* **Problem requirements**
Line by line, retype the data exactly as it is given.

* **Data section**
╔══
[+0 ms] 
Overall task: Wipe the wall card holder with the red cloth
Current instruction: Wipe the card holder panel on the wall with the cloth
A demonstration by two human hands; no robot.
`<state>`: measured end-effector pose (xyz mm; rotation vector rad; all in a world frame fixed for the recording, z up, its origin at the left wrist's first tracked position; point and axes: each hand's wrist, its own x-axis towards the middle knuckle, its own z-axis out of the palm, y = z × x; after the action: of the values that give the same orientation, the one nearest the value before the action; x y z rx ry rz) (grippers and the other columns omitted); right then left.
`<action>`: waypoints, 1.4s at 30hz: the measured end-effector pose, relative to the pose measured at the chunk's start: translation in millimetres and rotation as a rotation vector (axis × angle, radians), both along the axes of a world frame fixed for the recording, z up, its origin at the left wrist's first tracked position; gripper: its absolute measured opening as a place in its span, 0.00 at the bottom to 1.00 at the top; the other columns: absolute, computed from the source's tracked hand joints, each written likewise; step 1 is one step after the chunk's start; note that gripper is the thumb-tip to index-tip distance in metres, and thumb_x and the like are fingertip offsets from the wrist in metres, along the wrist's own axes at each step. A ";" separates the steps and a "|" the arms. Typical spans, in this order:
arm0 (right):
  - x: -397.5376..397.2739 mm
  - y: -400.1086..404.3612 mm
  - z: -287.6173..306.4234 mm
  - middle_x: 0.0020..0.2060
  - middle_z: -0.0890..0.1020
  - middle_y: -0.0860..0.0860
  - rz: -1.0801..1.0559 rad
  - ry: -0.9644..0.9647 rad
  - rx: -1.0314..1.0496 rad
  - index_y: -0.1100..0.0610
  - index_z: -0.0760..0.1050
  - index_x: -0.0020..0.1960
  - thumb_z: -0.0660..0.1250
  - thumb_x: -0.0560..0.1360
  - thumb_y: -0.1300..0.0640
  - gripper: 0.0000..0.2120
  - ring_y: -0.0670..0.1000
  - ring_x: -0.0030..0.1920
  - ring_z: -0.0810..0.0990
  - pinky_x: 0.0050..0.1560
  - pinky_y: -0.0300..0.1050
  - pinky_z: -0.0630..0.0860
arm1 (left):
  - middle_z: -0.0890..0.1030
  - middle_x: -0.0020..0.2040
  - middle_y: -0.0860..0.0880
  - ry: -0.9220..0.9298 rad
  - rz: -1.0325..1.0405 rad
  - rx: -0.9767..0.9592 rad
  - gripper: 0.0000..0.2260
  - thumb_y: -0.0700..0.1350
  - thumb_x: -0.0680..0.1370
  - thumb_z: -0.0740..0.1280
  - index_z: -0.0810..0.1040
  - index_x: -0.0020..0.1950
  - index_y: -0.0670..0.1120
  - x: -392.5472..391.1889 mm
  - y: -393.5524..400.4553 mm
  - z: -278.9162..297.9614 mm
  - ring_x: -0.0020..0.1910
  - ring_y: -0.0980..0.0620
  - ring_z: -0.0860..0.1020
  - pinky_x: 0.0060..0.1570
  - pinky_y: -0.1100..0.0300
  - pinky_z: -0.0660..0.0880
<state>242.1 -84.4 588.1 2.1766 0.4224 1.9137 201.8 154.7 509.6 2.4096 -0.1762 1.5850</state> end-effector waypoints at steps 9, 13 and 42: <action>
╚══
* **The answer**
[+0 ms] 
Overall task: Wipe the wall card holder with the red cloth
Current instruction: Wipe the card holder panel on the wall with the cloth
A demonstration by two human hands; no robot.
`<state>`: measured end-effector pose (xyz mm; rotation vector rad; all in a world frame fixed for the recording, z up, its origin at the left wrist's first tracked position; point and axes: each hand's wrist, its own x-axis towards the middle knuckle, its own z-axis out of the palm, y = z × x; after the action: of the values that give the same orientation, the one nearest the value before the action; x y z rx ry rz) (grippers and the other columns omitted); right then left.
`<action>`: waypoints, 1.4s at 30hz: the measured end-effector pose, relative to the pose measured at the chunk's start: translation in millimetres and rotation as a rotation vector (axis × angle, radians), both along the axes of a world frame fixed for the recording, z up, its origin at the left wrist's first tracked position; gripper: its absolute measured opening as a place in its span, 0.00 at the bottom to 1.00 at the top; the other columns: absolute, computed from the source's tracked hand joints, each written likewise; step 1 is one step after the chunk's start; note that gripper is the thumb-tip to index-tip distance in metres, and thumb_x and the like are fingertip offsets from the wrist in metres, along the wrist's own axes at each step. A ";" separates the steps and a "|" the arms. Typical spans, in this order:
arm0 (right):
  - x: -397.5376..397.2739 mm
  - y: -400.1086..404.3612 mm
  - z: -287.6173..306.4234 mm
  - middle_x: 0.0020..0.2060
  - middle_z: -0.0890..0.1020
  - middle_y: -0.0860..0.0860
  - rz: -1.0801..1.0559 rad
  - ry: -0.9644..0.9647 rad
  - rx: -1.0314..1.0496 rad
  - index_y: -0.1100..0.0610
  - index_z: -0.0760..0.1050
  - index_x: -0.0020..0.1960
  - thumb_z: -0.0660..0.1250
  - thumb_x: -0.0560..0.1360
  - thumb_y: -0.1300..0.0640
  - gripper: 0.0000..0.2120
  - ring_y: -0.0670..0.1000
  - ring_x: -0.0030..0.1920
  - ring_z: -0.0810..0.0990
  - pinky_x: 0.0050..0.1560
  - pinky_y: -0.0300..0.1050
  - pinky_z: -0.0630..0.0860
arm1 (left):
  - middle_z: -0.0890..0.1030
  - middle_x: -0.0020..0.2040
  - middle_y: -0.0860..0.0880
  - ry: -0.9220..0.9298 rad
  - rz: -1.0325..1.0405 rad
  - rx: -0.9767..0.9592 rad
  - gripper: 0.0000..0.2260
  - thumb_y: -0.0700..0.1350
  - thumb_x: -0.0680..0.1370
  - thumb_z: -0.0740..0.1280
  - index_z: -0.0810..0.1040
  - index_x: -0.0020..0.1950
  - index_y: -0.0670..0.1120
  - x: -392.5472..391.1889 mm
  - y: -393.5524..400.4553 mm
  - z: -278.9162..297.9614 mm
  - ring_x: -0.0020..0.1910
  - ring_y: -0.0980..0.0620
  - ring_z: -0.0860..0.1020
  - pinky_x: 0.0060..0.1570
  - pinky_y: -0.1100..0.0300
  - pinky_z: -0.0660..0.0880
<state>242.1 -84.4 588.1 2.1766 0.4224 1.9137 201.8 154.7 509.6 2.4096 -0.1762 1.5850</state> end-effector waypoints at steps 9, 13 and 42: <action>

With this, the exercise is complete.